Cold feet
Brian Pitts
brian at polibyte.com
Sun Jan 13 06:25:58 GMT 2008
>> 512 MB of RAM. I checked the processes that are running. I have about
>> 420 MB used, about 65 MB free. A lot of this is Greek to me, but it
>> looks like there are things running that I don't use -- e.g., three
>> processes related to Evolution, using about 180 MB! -- and things that
>> are running in several iterations -- e.g., something called "getty," of
>> which there are six iterations.
>>
> I use Gnome and not KDE, but even so that seems to be excessive memory
> use. It is probably paging the disk a lot which would explain everything
> being slow. You can try selectively disabling various services and
> startup items. Unfortunately I don't know where in KDE's menus those
> options would be. In Gnome there are /Services/ and /Sessions/ menus to
> control that. Your old HDD is no doubt contributing to the slowness too,
> especially with excessive disk paging due to the high RAM usage.

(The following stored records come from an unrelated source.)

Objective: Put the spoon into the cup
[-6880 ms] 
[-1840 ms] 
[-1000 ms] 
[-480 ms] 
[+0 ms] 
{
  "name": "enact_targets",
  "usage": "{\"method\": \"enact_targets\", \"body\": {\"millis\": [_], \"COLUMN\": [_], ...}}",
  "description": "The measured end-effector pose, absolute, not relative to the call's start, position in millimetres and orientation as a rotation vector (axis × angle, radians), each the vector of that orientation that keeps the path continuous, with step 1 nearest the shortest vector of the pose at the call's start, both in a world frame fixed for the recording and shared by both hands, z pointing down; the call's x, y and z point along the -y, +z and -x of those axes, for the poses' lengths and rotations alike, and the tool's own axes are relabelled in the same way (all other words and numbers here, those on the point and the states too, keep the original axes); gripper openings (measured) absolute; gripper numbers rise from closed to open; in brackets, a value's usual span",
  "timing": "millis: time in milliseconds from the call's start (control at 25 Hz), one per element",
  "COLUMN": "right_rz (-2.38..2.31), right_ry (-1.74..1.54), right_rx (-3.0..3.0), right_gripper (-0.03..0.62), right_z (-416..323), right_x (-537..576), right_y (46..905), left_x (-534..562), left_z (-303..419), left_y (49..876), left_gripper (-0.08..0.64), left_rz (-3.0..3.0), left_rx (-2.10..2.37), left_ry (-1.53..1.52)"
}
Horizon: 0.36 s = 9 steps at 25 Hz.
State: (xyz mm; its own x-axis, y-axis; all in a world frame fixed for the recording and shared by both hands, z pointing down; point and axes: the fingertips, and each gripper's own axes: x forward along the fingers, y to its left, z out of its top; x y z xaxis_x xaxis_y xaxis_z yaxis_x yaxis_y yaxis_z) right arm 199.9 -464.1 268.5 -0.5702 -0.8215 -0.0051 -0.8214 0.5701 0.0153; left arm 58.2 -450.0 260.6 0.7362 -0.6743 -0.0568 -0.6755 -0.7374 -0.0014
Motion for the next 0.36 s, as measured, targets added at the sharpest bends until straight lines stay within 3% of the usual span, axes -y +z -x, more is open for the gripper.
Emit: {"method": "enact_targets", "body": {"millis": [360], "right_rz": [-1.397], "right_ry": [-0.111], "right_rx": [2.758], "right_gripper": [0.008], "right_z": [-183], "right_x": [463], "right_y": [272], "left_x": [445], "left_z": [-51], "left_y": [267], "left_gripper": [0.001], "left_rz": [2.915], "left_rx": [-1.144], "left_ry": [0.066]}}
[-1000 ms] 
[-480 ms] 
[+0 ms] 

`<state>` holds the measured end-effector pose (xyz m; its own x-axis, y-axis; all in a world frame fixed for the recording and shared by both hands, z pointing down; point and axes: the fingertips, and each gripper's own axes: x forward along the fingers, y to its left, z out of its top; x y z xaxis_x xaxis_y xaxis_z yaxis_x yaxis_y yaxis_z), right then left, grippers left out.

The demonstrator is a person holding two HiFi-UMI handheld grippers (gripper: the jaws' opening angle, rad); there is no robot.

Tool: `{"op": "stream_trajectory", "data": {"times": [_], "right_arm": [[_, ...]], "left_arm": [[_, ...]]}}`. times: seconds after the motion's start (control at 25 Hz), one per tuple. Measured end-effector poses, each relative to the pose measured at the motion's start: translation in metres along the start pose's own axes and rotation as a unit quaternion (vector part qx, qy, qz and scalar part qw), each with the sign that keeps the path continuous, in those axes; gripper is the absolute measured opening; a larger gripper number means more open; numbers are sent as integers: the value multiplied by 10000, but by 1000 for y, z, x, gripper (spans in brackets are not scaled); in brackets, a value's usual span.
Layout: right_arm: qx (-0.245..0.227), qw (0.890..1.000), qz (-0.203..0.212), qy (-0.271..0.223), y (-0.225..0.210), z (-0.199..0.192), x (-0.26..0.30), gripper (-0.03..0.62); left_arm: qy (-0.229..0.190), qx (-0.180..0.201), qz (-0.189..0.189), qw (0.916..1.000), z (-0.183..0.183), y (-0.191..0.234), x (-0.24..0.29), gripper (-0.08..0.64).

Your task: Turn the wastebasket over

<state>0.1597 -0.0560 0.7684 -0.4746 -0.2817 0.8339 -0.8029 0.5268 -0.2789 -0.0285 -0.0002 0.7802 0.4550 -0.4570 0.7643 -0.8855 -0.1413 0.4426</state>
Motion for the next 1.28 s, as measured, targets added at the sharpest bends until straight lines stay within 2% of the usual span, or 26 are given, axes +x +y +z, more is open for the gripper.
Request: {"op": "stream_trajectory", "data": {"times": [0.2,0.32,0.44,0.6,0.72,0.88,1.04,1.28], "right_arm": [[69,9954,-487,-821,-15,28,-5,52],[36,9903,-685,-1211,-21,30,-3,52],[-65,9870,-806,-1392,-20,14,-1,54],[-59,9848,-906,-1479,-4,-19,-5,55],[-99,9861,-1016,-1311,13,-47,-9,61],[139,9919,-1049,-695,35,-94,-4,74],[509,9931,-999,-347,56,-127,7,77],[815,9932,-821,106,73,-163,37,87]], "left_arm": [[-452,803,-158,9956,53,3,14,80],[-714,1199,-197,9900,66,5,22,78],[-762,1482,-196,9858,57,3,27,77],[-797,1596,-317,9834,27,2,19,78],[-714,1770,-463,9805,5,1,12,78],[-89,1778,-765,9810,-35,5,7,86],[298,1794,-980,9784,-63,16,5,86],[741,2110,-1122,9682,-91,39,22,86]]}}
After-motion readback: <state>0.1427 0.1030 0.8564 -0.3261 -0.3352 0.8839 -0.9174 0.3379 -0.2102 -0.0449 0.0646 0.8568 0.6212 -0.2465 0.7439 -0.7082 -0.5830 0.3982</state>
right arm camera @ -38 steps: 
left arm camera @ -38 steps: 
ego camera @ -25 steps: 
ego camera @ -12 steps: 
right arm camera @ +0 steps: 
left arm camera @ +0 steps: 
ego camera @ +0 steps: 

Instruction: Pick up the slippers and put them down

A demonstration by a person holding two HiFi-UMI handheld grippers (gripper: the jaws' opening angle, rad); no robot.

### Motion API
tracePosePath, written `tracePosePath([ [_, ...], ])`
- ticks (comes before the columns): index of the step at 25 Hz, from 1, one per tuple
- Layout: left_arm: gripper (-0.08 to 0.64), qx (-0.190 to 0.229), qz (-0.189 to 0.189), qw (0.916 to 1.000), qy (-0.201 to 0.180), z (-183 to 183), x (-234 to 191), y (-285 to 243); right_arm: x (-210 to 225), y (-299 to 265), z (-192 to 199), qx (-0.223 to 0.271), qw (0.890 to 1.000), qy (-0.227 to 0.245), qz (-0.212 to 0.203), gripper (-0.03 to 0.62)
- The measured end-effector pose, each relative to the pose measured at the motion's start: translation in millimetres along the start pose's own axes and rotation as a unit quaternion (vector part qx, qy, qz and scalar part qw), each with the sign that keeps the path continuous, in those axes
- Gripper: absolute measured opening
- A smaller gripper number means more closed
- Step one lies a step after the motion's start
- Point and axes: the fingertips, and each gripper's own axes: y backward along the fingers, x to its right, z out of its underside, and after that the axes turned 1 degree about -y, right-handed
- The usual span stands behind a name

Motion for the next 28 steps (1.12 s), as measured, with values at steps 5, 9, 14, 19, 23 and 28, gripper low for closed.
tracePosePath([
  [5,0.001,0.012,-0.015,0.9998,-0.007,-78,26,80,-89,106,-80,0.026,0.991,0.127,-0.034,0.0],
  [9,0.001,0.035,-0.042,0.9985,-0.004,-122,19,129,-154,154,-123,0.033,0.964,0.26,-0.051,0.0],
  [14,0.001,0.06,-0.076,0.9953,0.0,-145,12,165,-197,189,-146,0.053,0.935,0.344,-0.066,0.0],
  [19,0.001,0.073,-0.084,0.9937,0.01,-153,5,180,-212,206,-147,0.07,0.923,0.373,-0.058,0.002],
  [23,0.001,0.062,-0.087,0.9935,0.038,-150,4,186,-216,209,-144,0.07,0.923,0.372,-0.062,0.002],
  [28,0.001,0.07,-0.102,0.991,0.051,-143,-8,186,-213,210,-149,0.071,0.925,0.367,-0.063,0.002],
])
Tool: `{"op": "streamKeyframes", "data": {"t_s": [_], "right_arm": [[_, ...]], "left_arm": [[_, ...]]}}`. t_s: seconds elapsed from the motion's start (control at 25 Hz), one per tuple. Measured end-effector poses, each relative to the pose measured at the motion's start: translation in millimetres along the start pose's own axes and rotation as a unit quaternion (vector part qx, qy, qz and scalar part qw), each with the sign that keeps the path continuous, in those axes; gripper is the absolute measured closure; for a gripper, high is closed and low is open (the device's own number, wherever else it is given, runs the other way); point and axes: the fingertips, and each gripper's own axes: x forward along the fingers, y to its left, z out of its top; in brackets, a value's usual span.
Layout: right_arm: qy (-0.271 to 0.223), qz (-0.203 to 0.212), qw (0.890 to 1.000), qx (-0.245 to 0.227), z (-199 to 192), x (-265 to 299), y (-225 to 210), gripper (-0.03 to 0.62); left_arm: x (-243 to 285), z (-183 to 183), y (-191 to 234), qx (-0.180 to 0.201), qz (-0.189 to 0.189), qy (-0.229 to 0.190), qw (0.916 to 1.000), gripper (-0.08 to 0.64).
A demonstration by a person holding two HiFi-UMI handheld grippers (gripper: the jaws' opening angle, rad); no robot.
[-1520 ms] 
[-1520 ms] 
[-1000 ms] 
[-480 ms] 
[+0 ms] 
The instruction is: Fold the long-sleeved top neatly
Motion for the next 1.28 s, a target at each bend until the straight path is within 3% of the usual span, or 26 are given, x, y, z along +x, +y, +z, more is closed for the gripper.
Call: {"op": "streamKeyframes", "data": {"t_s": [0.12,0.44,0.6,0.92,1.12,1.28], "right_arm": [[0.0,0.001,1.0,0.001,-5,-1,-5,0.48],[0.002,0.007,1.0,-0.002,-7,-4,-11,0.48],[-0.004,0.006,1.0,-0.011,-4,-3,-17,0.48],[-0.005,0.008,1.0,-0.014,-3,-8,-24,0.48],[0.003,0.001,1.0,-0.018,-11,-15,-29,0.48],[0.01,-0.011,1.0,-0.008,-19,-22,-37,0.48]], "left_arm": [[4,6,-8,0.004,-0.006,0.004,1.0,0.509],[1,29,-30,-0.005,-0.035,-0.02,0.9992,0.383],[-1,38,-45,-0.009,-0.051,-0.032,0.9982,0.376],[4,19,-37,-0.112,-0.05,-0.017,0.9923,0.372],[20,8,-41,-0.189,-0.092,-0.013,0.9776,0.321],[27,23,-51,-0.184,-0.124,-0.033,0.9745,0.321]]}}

The memory numbers sound normal. It's easy to misled by the many
different measures of memory usage in linux. A reasonable good overall
measure that will work whether you use KDE or GNOME is to open a
terminal, run the command 'free -m', and look at the number in the '-/+
buffers/cache:' row and 'used' column. For instance, on my desktop
$ free -m
total used free shared buffers cached
Mem: 2026 1878 147 0 73 1433
-/+ buffers/cache: 371 1654
Swap: 2047 33 2013
I see that I'm "using" 371MB of RAM.
BTW, RAM is cheap. Adding that second gig cost only $25.